**Required work**
Scan the data below and pick out the lines containing the word "floor".

** The records follows **

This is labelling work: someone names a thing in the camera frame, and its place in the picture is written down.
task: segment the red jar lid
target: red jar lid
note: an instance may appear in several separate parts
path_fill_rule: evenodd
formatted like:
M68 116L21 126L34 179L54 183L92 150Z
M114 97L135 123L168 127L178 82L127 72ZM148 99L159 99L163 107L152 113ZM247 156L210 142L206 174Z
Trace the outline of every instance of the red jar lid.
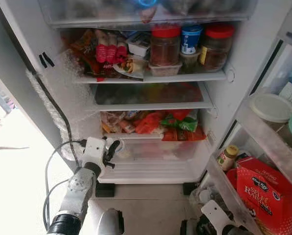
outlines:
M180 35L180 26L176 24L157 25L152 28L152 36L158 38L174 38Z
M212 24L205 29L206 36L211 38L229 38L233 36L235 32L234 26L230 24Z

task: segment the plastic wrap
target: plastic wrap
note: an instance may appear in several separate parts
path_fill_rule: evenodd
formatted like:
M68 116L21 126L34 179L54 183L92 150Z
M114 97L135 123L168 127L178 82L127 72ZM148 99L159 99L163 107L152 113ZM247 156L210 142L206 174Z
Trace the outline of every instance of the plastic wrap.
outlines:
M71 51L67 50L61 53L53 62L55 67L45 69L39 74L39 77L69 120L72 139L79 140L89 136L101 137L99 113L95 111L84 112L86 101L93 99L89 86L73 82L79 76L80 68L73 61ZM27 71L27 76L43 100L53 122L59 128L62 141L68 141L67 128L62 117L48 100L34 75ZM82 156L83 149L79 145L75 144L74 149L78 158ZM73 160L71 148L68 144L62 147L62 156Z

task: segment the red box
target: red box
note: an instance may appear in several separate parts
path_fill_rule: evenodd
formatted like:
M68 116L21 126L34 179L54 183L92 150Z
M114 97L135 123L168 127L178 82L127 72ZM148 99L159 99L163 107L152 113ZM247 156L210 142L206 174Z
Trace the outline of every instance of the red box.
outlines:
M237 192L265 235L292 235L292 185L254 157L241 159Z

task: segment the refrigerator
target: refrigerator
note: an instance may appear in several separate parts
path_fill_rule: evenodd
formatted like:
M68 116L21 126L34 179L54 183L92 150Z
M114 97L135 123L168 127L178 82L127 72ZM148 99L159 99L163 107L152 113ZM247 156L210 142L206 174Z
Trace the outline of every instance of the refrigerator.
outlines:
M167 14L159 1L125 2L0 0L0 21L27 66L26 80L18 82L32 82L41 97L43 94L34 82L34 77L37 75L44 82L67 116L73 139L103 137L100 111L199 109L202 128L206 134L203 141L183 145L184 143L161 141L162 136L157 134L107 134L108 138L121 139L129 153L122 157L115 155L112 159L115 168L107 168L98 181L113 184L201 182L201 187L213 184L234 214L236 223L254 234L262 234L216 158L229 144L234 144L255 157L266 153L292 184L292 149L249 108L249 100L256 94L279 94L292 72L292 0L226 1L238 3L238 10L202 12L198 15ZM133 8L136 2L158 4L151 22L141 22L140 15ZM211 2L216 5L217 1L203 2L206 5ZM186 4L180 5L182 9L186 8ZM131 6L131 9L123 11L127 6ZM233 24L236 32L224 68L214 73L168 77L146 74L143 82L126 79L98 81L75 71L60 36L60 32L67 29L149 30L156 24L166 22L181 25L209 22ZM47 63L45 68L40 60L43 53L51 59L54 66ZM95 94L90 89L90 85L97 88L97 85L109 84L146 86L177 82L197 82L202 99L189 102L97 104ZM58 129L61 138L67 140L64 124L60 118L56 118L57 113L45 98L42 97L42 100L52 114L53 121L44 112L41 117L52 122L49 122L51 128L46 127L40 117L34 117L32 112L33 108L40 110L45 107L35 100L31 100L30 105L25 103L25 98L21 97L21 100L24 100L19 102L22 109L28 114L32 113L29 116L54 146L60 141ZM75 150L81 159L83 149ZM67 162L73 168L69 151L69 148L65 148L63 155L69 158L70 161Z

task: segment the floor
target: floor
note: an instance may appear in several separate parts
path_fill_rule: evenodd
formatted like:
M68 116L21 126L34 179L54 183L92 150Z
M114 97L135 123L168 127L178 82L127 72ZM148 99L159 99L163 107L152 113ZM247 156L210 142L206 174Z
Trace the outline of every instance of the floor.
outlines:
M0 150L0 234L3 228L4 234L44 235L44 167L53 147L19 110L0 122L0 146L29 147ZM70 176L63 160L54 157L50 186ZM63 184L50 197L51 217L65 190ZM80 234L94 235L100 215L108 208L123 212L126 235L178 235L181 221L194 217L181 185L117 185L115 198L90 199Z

** End of The records **
** The records follows **

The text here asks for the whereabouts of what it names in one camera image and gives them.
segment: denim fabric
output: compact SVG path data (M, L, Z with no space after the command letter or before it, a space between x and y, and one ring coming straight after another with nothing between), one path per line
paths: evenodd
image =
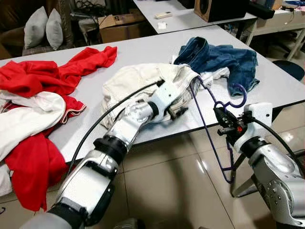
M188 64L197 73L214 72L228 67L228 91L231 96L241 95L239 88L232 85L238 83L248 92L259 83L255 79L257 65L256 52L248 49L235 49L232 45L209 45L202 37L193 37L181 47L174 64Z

** End of The records **

**Response below**
task: segment the floor
target: floor
Trace the outline of every instance of the floor.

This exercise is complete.